Supply Chains & Inventory Channels
In looking at results from AEM's April survey, the CEOs of ag equipment manufacturing companies remain concerned about potential supply chain disruptions. Roughly 55% of CEOs are concerned about customer deliveries being delayed due to a lack of production, while 33% are concerned about an inability to simply schedule deliveries. Roughly 42% of CEOs are concerned about procurement obstructions due to suppliers not being deemed “essential businesses,” while 31% are concerned about an inability to receive deliveries.
According to Todd Van Hoose, president and CEO of the Farm Credit Council, supply chain interruptions have been a big challenge. A tremendous amount of food production was geared toward the restaurant and grocery channels. When restaurants were effectively forced to close down around the country, the supply chain quickly backed up.
Just think about what this seismic, “stay at home” cultural shift has already had on society. In 2018, Americans spent $1.7 trillion on food. Roughly 39% of that was spent at restaurants, with another 37% spent at grocery stores.

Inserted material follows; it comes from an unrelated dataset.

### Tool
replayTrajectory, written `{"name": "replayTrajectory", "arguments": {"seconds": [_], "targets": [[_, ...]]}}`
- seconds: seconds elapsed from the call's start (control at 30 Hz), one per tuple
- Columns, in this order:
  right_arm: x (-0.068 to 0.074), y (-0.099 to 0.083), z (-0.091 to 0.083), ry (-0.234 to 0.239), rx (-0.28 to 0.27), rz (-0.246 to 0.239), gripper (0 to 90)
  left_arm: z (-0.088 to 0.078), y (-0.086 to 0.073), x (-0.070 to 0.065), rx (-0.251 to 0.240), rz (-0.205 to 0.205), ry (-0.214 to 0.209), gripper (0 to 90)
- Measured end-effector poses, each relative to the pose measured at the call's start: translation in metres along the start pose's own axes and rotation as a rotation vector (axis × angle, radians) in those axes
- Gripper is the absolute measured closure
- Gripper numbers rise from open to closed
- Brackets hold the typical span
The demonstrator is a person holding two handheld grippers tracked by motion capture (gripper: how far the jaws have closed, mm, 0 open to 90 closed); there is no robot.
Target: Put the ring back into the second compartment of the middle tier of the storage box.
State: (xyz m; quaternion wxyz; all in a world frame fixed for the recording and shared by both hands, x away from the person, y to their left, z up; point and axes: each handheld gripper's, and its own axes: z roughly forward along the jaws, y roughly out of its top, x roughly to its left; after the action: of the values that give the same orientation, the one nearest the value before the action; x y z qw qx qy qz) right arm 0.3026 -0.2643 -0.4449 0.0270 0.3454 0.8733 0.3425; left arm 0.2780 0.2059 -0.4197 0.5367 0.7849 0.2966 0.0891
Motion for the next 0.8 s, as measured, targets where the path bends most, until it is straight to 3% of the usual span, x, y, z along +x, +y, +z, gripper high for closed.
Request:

“What we immediately saw with the stay at home orders was a need to move some of these agricultural products originally consumed in the restaurant channel over to the grocery store channel,” Newton said. “That created some supply chain issues. Quite frankly, some of the processing plants were not fabricated to package product in retail sizes. This is what created the first backlog in the supply chain.”
Grocery stores ultimately saw a sales jump of 27% in March, while restaurants saw a 25% decline. However, the net effect was that fruit, vegetable and livestock producers began seeing less demand for their products.
“We are advocating that Congress take a direct hand and provide assistance beyond what it has already provided,” Van Hoose said, adding that the discussion has moved far beyond “policy debate” as to whom should receive assistance. “We are now talking about how to preserve the American food supply chain. Bigger producers are actually losing the same amount of money per head as smaller producers. Those bigger producers who supply 80% of our food need assistance, too.”
Van Hoose also had some concerns about specialty crop producers.
“Specialty crops have been flying a bit under the radar, but are also having enormous problems,” Van Hoose pointed out. “Specialty crop turnover has to be pretty quick. The supply chain disruptions we've been seeing, especially with the restaurant industry, often result in producers having nowhere to go with their product. Fruit is just spoiling and vegetables are simply being plowed back into the ground.”
Looking ahead into summer, Van Hoose says the Farm Credit Council has most of its financing packages in place and will continue to do what it can to support agriculture businesses. But when you put a pencil to it, it's hard to envision many businesses making any kind of profit this year.
“Without significant support from the federal government, we are going to continue to see great disruption out there in farm country,” Van Hoose said.